- _Prompt_
From the listing below, extract each line containing the string "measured".

-.-.-

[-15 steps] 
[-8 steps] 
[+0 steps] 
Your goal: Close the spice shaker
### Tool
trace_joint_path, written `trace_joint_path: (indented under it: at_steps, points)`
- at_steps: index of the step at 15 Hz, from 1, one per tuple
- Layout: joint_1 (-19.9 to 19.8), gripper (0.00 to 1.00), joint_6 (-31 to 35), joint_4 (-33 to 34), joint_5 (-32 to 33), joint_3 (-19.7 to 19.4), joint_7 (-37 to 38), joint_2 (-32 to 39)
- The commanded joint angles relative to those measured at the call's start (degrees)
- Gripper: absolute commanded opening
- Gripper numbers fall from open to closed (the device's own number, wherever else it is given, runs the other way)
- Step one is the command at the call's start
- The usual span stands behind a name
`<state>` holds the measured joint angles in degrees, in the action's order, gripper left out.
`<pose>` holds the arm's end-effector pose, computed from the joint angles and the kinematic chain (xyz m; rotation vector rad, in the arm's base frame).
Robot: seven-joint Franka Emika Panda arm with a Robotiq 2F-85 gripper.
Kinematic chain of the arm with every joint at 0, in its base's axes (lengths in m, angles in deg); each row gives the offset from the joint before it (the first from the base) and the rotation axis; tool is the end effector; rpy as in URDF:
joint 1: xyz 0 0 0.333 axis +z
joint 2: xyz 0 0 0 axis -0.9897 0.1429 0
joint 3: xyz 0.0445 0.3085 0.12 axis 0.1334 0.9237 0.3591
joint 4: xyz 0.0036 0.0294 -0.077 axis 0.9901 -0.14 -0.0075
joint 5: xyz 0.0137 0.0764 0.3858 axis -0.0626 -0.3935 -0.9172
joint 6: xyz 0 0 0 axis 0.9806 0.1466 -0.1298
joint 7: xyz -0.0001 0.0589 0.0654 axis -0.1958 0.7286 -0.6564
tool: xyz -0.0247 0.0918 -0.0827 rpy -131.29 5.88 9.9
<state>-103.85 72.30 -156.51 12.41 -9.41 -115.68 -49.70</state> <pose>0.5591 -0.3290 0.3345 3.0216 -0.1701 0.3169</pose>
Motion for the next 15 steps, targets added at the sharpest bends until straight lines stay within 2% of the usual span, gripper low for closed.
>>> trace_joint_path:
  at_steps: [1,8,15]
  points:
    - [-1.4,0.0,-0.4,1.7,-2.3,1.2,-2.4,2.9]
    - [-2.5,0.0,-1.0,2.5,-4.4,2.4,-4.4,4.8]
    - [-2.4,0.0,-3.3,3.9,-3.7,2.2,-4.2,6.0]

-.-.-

- _Expected answer_
- The commanded joint angles relative to those measured at the call's start (degrees)
`<state>` holds the measured joint angles in degrees, in the action's order, gripper left out.

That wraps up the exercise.